ABOUT THIS EXERCISE: Return exactly those lines of the material below that fall between the line holding "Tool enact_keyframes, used" and the line holding "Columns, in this", inclusive.

DATA PROVIDED:
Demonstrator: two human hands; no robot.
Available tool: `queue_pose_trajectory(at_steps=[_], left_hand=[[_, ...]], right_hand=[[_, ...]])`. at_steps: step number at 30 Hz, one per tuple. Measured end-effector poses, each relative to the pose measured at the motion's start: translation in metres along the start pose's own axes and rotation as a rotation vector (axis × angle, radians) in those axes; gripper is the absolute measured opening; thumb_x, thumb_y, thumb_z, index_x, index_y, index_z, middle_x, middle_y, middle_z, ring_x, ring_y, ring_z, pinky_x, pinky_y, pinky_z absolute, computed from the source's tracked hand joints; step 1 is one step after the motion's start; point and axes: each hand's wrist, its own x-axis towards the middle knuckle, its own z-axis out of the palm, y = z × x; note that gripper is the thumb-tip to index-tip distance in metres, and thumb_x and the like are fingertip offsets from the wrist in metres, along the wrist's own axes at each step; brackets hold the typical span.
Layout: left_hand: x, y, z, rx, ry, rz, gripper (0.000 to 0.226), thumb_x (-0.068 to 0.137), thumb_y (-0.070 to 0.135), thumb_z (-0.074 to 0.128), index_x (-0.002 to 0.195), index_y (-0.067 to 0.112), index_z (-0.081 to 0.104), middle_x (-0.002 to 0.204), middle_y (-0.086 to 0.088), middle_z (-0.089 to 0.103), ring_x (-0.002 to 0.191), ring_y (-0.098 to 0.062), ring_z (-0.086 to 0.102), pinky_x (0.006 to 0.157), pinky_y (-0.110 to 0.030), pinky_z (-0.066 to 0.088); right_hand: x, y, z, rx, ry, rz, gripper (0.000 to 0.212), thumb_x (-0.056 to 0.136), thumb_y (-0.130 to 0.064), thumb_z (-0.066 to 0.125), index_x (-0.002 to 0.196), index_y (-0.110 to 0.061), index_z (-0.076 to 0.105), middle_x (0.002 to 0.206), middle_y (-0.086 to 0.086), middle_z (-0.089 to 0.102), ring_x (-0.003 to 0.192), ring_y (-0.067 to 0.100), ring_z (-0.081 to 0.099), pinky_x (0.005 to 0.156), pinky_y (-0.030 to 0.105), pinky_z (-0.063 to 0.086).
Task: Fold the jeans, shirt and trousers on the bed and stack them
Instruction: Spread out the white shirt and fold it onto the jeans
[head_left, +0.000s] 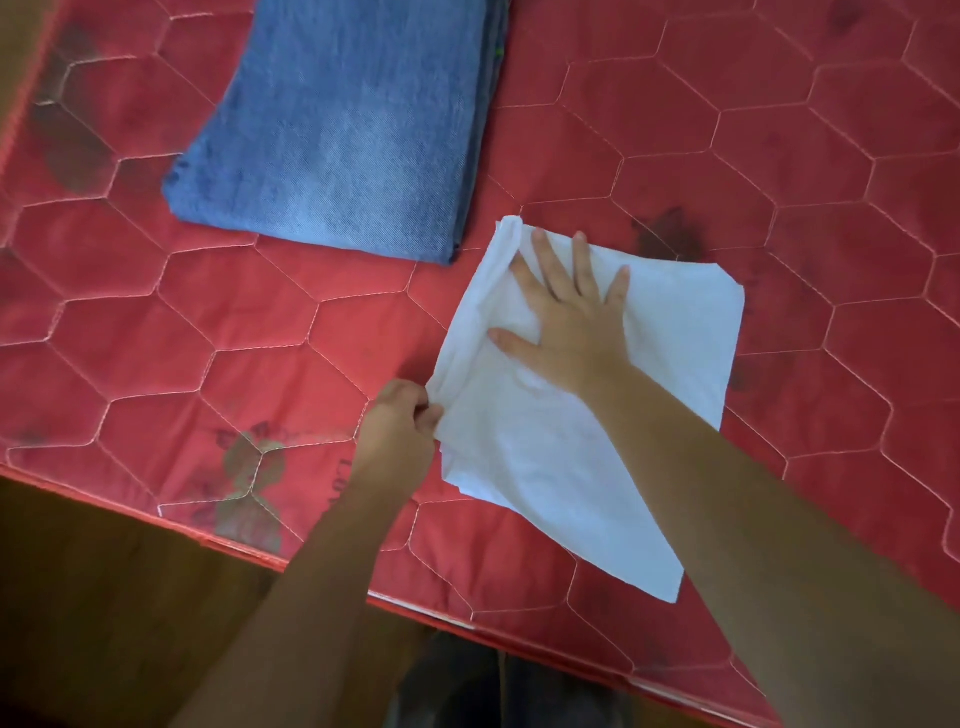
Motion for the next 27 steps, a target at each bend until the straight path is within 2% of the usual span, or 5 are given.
queue_pose_trajectory(at_steps=[5, 8, 11, 21, 27], left_hand=[[0.0, 0.028, -0.012, 0.117, 0.224, 0.042, 0.023, 0.091, 0.022, 0.046, 0.102, 0.005, 0.057, 0.105, -0.014, 0.056, 0.095, -0.031, 0.05, 0.077, -0.031, 0.034], [0.008, 0.064, -0.005, 0.217, 0.442, 0.521, 0.028, 0.082, 0.012, 0.042, 0.102, 0.002, 0.06, 0.109, -0.016, 0.061, 0.1, -0.028, 0.051, 0.083, -0.035, 0.034], [0.037, 0.085, 0.025, 0.442, 0.256, 0.873, 0.036, 0.079, 0.003, 0.039, 0.108, 0.001, 0.061, 0.121, -0.017, 0.06, 0.118, -0.032, 0.052, 0.096, -0.043, 0.033], [0.083, 0.054, 0.035, 0.7, 0.023, 0.561, 0.067, 0.089, 0.047, 0.01, 0.147, 0.015, 0.016, 0.155, -0.013, 0.007, 0.144, -0.026, 0.005, 0.113, -0.043, 0.004], [0.023, 0.064, 0.025, 0.369, 0.224, 0.646, 0.045, 0.085, 0.014, 0.029, 0.112, -0.004, 0.059, 0.124, -0.019, 0.058, 0.125, -0.033, 0.047, 0.106, -0.047, 0.026]], right_hand=[[-0.004, -0.006, -0.014, 0.041, 0.092, -0.061, 0.058, 0.092, -0.043, 0.043, 0.144, -0.023, 0.027, 0.156, 0.002, 0.012, 0.144, 0.032, 0.002, 0.106, 0.066, 0.003], [-0.031, 0.005, -0.016, 0.027, 0.398, 0.042, 0.04, 0.085, -0.017, 0.048, 0.124, -0.011, 0.054, 0.143, 0.014, 0.041, 0.136, 0.036, 0.032, 0.102, 0.069, 0.016], [-0.055, 0.016, -0.012, 0.012, 0.423, 0.178, 0.046, 0.083, -0.022, 0.038, 0.124, -0.01, 0.054, 0.14, 0.016, 0.045, 0.131, 0.039, 0.038, 0.098, 0.07, 0.023], [-0.059, 0.095, -0.007, 0.103, 0.12, 0.445, 0.068, 0.09, -0.059, 0.029, 0.147, -0.026, 0.011, 0.158, 0.001, 0.001, 0.143, 0.036, -0.006, 0.103, 0.07, 0.008], [-0.099, 0.078, -0.011, 0.131, 0.355, 0.445, 0.056, 0.091, -0.032, 0.024, 0.138, -0.004, 0.036, 0.149, 0.015, 0.031, 0.139, 0.038, 0.022, 0.104, 0.066, 0.019]])
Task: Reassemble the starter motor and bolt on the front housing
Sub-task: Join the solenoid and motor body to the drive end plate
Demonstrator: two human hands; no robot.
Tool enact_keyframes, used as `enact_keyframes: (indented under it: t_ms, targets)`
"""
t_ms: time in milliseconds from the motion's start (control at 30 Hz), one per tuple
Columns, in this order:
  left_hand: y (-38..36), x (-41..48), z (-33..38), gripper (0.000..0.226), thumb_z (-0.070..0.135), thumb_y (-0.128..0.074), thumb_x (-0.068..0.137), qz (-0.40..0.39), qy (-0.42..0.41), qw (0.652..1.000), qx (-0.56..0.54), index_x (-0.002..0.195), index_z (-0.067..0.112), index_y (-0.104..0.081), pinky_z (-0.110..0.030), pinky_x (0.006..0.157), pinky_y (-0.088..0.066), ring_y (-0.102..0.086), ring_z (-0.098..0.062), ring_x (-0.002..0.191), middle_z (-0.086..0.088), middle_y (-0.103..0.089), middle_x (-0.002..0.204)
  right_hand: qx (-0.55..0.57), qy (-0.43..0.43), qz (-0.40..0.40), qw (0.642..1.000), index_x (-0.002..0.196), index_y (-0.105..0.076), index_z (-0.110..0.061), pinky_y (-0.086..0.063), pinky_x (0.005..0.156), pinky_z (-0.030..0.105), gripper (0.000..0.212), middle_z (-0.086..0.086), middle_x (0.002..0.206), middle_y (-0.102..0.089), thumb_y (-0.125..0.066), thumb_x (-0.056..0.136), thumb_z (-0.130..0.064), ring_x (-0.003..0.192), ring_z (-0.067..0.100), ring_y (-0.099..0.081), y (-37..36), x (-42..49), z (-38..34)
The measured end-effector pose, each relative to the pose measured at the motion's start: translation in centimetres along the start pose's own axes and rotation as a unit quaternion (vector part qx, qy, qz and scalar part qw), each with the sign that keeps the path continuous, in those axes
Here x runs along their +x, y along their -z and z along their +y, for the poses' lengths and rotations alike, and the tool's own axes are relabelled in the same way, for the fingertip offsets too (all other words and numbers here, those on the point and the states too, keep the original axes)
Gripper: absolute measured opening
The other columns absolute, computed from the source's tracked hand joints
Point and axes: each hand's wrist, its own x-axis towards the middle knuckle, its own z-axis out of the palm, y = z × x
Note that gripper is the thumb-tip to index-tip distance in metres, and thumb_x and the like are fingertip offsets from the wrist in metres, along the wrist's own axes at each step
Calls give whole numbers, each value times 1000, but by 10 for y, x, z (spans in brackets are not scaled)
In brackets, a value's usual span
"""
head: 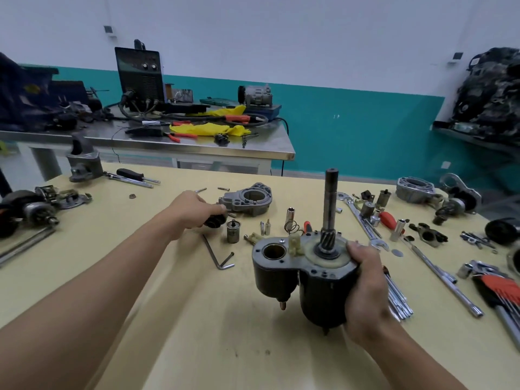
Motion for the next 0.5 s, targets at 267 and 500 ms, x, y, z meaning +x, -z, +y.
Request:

COMPLETED TASK:
Tool enact_keyframes, used as `enact_keyframes: (indented under it: t_ms, targets)`
"""
t_ms: time in milliseconds from the motion's start (control at 30 Hz), one per tuple
Columns, in this order:

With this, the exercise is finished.